By Mary Jane Happy
THE ERICKSON TRIBUNE
The face of the traditional family home is undergoing an extreme makeover. Today’s generation of parents 65 and older lead more active, healthier, and socially engaged lifestyles than ever before.
Dwindling are the traditional images of large empty homes with grandma in the kitchen baking pies and grandpa painting the white picket fence. More and more parents are trading in the family house for a home where painting and mowing the lawn are someone else’s chores. They’re choosing instead to spend their time as volunteers, students, educators, coaches, athletes, and members of a community with endless possibilities.

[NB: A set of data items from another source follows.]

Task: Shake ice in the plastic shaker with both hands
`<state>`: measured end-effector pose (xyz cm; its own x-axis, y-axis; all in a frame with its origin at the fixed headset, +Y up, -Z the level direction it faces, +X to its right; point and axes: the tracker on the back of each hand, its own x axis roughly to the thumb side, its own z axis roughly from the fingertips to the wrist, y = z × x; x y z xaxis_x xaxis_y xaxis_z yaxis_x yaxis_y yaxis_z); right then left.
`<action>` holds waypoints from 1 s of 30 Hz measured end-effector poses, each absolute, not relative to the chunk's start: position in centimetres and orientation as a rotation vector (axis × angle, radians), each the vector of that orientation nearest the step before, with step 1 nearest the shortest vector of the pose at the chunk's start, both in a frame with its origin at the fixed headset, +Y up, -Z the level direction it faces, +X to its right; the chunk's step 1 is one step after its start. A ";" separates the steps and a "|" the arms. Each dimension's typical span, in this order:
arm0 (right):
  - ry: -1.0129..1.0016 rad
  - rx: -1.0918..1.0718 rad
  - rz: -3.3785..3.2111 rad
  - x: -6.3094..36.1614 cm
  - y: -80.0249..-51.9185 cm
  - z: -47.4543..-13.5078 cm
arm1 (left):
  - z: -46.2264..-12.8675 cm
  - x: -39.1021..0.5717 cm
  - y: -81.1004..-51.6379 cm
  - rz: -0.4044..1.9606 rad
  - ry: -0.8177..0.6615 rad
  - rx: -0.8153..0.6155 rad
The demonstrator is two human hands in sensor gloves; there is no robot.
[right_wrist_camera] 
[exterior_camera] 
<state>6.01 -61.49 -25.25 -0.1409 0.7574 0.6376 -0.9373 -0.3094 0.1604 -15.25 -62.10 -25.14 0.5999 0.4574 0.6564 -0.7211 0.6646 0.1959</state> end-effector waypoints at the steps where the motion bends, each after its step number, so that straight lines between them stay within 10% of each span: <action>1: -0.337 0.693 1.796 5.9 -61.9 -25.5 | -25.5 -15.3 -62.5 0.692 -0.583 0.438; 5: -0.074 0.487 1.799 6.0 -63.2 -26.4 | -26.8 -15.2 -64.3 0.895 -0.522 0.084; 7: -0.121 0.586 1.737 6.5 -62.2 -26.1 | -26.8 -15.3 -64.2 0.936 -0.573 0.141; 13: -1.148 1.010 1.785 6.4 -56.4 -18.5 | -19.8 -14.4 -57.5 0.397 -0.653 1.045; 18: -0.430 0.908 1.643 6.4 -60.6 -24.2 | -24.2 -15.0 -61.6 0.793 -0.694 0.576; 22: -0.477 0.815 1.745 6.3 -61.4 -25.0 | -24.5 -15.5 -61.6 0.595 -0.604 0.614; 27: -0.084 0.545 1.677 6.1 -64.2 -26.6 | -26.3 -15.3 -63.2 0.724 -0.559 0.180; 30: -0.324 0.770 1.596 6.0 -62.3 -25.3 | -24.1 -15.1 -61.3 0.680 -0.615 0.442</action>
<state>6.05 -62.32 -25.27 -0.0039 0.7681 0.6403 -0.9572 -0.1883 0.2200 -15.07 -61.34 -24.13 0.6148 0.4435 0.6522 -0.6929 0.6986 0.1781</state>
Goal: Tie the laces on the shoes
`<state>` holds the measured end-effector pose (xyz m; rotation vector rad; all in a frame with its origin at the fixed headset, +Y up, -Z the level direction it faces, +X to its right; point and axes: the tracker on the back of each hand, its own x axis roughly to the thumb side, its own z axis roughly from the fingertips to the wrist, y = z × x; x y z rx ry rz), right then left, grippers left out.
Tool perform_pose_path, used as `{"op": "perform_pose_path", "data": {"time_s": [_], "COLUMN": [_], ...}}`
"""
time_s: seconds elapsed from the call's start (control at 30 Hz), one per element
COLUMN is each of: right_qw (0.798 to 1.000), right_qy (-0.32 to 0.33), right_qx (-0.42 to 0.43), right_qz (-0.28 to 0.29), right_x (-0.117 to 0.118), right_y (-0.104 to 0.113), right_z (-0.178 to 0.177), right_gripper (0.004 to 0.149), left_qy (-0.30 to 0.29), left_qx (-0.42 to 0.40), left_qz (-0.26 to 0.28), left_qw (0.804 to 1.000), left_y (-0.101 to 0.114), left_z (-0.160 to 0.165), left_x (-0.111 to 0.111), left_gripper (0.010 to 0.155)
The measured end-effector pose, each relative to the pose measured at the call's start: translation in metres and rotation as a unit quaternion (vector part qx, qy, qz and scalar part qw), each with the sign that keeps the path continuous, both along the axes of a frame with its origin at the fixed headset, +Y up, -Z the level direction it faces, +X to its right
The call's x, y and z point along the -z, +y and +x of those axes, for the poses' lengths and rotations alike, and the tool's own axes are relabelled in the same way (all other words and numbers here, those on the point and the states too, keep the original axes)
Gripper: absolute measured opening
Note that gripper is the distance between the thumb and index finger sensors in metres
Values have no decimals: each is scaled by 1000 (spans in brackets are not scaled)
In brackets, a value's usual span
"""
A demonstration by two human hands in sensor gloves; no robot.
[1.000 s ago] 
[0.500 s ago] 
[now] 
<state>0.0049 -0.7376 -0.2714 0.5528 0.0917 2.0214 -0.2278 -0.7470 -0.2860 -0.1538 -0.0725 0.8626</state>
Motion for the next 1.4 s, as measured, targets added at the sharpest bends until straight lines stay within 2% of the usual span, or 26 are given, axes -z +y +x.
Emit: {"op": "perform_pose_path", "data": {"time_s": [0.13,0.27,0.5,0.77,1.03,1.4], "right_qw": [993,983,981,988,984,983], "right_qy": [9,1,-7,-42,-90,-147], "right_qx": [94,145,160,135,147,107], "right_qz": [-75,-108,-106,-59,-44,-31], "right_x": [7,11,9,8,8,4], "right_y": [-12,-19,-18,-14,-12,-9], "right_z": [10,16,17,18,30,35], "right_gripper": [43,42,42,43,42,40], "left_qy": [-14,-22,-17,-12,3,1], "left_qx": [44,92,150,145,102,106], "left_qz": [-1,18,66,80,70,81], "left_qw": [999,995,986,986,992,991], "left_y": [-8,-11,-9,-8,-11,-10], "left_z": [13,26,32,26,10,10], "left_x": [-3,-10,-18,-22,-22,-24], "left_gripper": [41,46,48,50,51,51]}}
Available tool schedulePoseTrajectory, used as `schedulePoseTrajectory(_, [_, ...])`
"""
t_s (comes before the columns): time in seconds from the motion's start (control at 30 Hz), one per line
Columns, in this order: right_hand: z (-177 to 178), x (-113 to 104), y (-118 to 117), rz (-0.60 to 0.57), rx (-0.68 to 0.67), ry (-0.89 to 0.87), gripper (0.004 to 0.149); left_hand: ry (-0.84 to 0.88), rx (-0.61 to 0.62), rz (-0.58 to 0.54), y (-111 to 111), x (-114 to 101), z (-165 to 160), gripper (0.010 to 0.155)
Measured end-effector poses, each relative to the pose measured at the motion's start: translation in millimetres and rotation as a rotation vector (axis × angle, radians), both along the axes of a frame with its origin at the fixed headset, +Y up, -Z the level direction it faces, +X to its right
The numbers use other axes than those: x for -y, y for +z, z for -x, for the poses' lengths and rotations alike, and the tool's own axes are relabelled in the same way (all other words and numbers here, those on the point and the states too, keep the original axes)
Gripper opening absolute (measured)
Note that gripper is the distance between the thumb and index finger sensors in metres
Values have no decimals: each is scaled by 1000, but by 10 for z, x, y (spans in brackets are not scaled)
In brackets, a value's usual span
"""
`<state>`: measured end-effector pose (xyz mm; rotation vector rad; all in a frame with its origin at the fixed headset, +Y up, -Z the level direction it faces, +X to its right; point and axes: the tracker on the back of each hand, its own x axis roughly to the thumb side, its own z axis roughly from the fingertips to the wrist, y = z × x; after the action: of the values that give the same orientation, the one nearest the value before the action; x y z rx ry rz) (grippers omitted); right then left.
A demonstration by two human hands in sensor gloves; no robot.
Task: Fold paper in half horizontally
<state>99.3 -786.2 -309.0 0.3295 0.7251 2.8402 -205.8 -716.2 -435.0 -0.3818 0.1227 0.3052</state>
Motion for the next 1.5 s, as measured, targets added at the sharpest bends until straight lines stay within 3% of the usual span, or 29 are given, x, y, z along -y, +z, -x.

Although the exterior makeover may look different, the transition doesn’t have to be extreme.
Re-defining retirement
Higher levels of education are linked to improved health, increased income, and a better standard of living in retirement that will continue to increase among people 65 and older according to a report commissioned by the National Institute on Aging and released by the U.S. Census Bureau last year.
As lifestyle and health resources continue to grow, improving and extending the lives of our parents, so does the mutual desire of retired seniors and their children to relocate the family home to communities that provide opportunities for parents — and peace of mind for their kids.
Kelly Trudell
, 39 and her three older sisters are all raising children of their own while working full-time jobs. They share the responsibility and concern for their parents’ well-being and happiness.
“My parents had been living in a condominium a half hour drive from all of us girls,” says Trudell. “It was getting more difficult to get out there on a regular basis.”
When her father was 76 and her mother 69, Trudell’s mother had surgery that required additional care when she returned to her house. The family decided it was time for a change.